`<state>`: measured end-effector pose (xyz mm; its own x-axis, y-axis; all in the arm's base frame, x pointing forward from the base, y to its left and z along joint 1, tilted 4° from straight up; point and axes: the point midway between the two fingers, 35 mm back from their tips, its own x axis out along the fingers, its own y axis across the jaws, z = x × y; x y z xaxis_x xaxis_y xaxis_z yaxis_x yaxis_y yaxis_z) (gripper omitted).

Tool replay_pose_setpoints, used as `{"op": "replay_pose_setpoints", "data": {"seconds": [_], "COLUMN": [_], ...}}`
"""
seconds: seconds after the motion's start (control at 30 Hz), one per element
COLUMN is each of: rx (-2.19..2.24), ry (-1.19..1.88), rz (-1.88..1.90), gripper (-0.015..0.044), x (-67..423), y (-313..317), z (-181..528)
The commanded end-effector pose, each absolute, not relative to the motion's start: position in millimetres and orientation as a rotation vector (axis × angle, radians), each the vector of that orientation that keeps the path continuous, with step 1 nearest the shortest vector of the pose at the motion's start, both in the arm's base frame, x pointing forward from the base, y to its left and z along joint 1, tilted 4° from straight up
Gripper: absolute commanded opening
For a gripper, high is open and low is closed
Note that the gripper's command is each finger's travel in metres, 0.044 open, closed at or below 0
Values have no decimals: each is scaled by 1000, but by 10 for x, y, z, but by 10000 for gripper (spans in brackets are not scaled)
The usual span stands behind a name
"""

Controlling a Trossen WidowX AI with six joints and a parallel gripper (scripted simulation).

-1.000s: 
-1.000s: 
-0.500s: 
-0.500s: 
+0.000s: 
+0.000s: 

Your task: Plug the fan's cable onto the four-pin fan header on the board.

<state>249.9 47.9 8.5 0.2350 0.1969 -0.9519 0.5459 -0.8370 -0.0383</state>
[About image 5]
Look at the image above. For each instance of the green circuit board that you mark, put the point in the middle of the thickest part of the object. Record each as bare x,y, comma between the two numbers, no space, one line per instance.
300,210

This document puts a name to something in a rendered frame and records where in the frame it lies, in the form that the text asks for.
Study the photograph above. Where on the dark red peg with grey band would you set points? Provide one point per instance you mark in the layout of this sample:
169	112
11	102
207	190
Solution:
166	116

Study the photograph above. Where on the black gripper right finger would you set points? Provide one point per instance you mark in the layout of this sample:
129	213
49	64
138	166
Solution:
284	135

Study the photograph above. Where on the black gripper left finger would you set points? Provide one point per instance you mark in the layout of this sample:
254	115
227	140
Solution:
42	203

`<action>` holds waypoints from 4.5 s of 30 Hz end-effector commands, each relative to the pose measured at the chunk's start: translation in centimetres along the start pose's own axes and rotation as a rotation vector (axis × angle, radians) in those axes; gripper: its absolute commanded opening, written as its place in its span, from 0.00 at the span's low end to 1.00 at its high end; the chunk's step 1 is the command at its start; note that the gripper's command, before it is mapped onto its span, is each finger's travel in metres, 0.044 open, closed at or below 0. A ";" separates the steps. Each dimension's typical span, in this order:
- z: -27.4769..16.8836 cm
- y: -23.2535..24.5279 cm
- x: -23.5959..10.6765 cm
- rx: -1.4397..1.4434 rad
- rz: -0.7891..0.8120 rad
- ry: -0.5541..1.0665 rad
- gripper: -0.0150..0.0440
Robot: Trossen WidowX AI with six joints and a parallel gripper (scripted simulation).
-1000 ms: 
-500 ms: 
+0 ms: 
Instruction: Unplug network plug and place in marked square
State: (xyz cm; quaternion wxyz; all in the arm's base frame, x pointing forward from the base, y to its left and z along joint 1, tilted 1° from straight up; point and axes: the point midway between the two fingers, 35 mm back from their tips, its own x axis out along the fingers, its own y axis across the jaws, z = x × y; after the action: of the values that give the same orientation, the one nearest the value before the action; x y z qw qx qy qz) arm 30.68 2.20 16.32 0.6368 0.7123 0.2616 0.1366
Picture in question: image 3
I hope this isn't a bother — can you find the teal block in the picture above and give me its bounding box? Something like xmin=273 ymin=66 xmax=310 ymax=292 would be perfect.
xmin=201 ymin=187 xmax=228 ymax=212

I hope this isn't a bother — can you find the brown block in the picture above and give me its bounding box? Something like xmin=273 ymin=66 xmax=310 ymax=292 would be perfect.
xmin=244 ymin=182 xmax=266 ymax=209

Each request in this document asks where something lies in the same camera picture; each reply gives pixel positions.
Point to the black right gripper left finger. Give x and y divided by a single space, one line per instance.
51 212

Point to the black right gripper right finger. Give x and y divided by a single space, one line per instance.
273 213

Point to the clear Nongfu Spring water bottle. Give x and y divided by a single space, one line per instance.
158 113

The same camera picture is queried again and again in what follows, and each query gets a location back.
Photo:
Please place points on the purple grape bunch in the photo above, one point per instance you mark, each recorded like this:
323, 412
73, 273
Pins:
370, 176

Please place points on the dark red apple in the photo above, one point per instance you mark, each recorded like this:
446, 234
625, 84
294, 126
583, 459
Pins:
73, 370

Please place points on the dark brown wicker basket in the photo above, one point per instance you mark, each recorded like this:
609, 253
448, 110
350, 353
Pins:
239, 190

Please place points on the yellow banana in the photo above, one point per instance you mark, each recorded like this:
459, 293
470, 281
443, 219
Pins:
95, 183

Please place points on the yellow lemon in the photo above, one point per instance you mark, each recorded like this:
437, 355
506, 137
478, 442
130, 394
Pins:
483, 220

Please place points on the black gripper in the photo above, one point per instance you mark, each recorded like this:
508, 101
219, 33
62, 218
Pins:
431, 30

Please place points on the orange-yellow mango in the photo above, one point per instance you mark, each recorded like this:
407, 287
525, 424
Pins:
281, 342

(WHAT YOU NEED TO DO)
Go through the entries above, and wherever a line holds the word "simulation", copy that line.

(ANSWER BOX)
Controlling a Trossen WidowX AI with six joints and a parallel gripper (scripted simulation).
Robot: Trossen WidowX AI with six joints and a parallel gripper (scripted simulation).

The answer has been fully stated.